The Choice of Zurich

The choice of Zurich, a lovely venue which is also a by-word for aggressive European banking, is particularly appropriate. The underlying climate of greed in the financial sector, exemplified by the ‘bonus culture’ and the phone-number salaries of senior bankers, appears to have been an important symptom (even if not cause) of the global economic crisis. Rash speculative trading in the stock markets and a hunger for quick cash returns create enormous downstream pressures upon individuals and political and economic structures alike.

The Global Economic Crisis as a Spiritual Failure

The self-serving factors predominating at the very heart of our economic system make this conference particularly relevant at this time. William George, Professor of Management Practice at Harvard Business School sums it up.

"The Global Economic Crisis was a spiritual failure. Greed was supposed to lead to more goods. More goods were supposed to lead to more happiness. It didn’t work. Now millions don’t have work and there is great destruction."

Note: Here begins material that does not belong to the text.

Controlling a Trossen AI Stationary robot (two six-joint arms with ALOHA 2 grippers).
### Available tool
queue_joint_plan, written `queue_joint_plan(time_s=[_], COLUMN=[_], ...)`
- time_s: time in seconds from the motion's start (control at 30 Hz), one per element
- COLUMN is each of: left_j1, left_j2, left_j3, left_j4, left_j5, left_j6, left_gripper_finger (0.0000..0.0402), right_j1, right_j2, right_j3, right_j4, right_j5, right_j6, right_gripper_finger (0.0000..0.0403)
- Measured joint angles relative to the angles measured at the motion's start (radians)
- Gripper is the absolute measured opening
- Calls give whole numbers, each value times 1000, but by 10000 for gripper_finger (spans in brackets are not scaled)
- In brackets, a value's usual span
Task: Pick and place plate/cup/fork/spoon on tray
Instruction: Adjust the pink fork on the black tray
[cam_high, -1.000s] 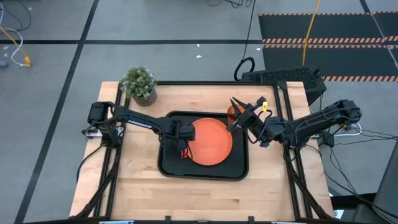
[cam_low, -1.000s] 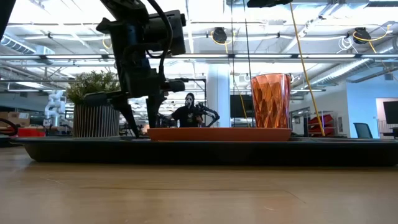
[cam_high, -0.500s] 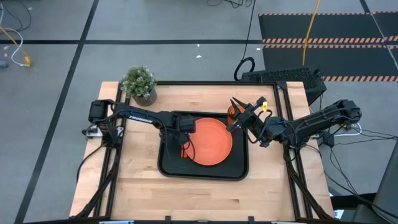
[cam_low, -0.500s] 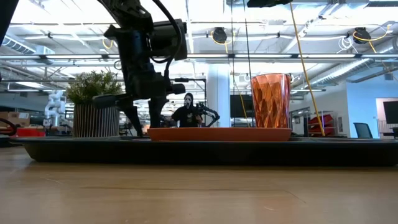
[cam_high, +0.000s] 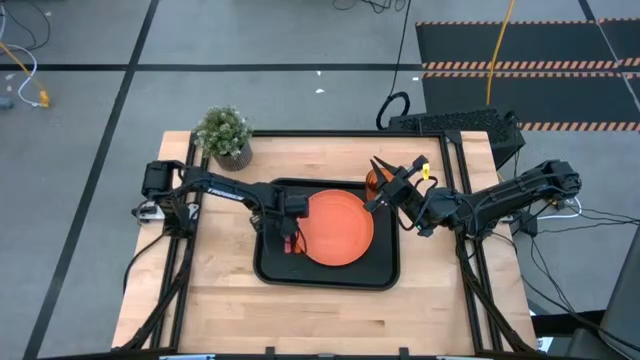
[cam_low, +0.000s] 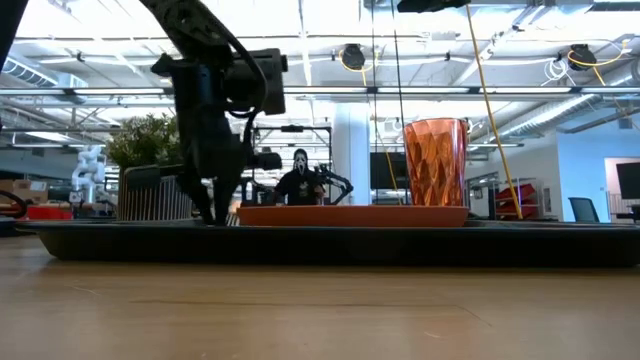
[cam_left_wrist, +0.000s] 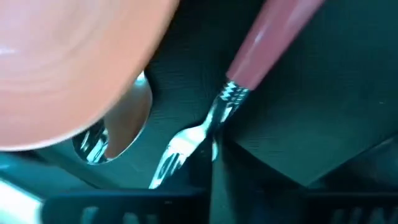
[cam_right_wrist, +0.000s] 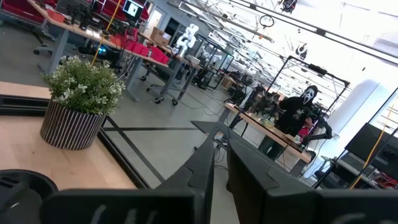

Compassion instead of Self-Interest?

The search for a better economic model than our present one is a major intellectual challenge. According to William Harbaugh, Professor of Economics at Oregon University, economists have hitherto relied upon self-interest, not compassion, as the single motivating factor used to describe economic systems. This may be a reason why economics has earned the epithet of 'The Dismal Science'. Yet there are some very respected economists who are determined to seek ways to encompass a more sophisticated, and more holistic model.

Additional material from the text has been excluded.